For the most part, Ms Coulter says the same rules apply to domestic holidays within the UK too.
It’s good news for those with travel insurance, who can rely on a refund with the FCO’s travel advisory as a source of reason, however, those who did not purchase an insurance policy will have to speak directly to their accommodation provider.
Many Britons in lockdown have been spending the days dreaming up their post-lockdown getaway, but customers booking now should be cautious.
“There is no knowing at this point when overseas holidays will be up and running again,” she says.
“It depends on a changing of the FCO advice when they say it is safe for holidaymakers to travel again around and from the UK as well as the reopening of borders for the country which you want to visit.
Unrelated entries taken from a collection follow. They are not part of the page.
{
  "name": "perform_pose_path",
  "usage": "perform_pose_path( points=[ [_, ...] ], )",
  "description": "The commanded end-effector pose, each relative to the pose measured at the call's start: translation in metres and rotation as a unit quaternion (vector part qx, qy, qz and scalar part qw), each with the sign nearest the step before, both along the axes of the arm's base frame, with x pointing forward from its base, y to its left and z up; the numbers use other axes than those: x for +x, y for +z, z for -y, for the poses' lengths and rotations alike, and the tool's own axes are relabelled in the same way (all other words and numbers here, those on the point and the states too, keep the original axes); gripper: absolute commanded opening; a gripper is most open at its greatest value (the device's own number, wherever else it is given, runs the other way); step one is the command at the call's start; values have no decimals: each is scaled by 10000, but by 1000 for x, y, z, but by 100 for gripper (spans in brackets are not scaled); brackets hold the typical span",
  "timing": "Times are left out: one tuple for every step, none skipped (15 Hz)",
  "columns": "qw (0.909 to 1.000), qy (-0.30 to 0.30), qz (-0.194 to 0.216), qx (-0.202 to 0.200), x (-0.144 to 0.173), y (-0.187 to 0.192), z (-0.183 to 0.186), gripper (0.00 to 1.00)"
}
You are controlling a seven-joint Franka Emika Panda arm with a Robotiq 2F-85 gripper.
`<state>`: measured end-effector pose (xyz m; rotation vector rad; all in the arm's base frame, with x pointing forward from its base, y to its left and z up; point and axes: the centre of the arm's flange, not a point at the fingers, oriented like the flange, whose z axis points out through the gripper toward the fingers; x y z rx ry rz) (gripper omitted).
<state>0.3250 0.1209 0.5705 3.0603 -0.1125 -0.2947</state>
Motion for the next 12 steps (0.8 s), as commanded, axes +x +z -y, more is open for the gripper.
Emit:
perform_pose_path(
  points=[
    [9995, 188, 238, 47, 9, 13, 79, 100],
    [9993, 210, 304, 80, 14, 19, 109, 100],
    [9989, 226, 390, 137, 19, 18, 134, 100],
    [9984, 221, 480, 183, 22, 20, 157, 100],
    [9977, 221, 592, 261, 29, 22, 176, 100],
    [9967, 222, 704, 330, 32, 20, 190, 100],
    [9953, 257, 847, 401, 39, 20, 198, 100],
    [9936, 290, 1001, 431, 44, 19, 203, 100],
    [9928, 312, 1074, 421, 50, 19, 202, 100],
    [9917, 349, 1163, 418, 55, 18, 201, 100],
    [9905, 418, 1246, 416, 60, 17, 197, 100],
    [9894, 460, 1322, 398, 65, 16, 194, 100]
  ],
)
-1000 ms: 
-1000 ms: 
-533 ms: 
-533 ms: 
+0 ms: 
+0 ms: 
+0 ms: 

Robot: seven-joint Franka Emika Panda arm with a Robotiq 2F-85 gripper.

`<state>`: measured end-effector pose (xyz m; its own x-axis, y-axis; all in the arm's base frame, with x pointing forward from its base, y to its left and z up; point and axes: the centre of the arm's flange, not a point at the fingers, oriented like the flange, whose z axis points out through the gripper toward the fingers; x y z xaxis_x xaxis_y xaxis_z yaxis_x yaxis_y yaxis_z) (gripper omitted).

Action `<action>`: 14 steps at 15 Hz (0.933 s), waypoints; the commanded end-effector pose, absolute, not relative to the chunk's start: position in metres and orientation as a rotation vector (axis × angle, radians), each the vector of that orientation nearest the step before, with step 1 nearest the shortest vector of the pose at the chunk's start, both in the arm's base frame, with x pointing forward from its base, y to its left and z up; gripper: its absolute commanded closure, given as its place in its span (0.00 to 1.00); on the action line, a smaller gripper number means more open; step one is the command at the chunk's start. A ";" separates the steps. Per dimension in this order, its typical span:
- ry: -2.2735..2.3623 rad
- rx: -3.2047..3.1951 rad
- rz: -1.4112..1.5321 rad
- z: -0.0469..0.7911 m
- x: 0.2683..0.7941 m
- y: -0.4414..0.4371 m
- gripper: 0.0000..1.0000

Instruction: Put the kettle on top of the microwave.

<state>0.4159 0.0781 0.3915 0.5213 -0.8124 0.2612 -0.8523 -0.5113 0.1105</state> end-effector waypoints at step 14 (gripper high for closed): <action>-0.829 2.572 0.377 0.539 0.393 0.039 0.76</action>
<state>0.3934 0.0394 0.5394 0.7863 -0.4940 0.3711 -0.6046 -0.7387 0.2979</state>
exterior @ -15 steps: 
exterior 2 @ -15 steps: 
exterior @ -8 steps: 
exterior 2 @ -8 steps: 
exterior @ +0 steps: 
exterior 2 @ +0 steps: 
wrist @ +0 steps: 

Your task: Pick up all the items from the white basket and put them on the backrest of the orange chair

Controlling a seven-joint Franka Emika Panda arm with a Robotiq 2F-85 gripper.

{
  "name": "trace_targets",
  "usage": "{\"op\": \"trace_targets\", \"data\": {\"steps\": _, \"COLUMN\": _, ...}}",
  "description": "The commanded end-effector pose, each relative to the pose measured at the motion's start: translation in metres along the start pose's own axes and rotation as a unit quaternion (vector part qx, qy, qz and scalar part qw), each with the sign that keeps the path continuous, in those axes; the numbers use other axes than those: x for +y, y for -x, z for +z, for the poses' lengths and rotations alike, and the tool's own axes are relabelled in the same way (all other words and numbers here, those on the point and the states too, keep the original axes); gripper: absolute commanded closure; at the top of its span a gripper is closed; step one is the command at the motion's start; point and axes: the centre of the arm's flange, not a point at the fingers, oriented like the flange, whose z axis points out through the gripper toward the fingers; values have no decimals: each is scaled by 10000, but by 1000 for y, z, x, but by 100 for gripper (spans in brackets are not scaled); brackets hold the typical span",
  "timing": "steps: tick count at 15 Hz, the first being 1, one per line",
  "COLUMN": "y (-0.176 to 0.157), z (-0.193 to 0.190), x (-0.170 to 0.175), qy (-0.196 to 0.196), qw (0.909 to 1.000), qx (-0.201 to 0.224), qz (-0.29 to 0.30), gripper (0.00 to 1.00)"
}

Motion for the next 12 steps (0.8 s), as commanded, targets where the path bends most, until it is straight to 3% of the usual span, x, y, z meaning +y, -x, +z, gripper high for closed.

“At the moment, countries such as Turkey and Greece are saying that they hope they will be able to see travellers back by July. But we really don’t know at this time.
“Countries will want to ensure that they can keep us and their citizens safe before they make any changes to travel arrangements.
“What we do know though is that, when travel opportunities do return, there will be a desire to get out the house and companies such as easyJet are already talking about social distancing measures which they will put in place on their planes to keep people safe.”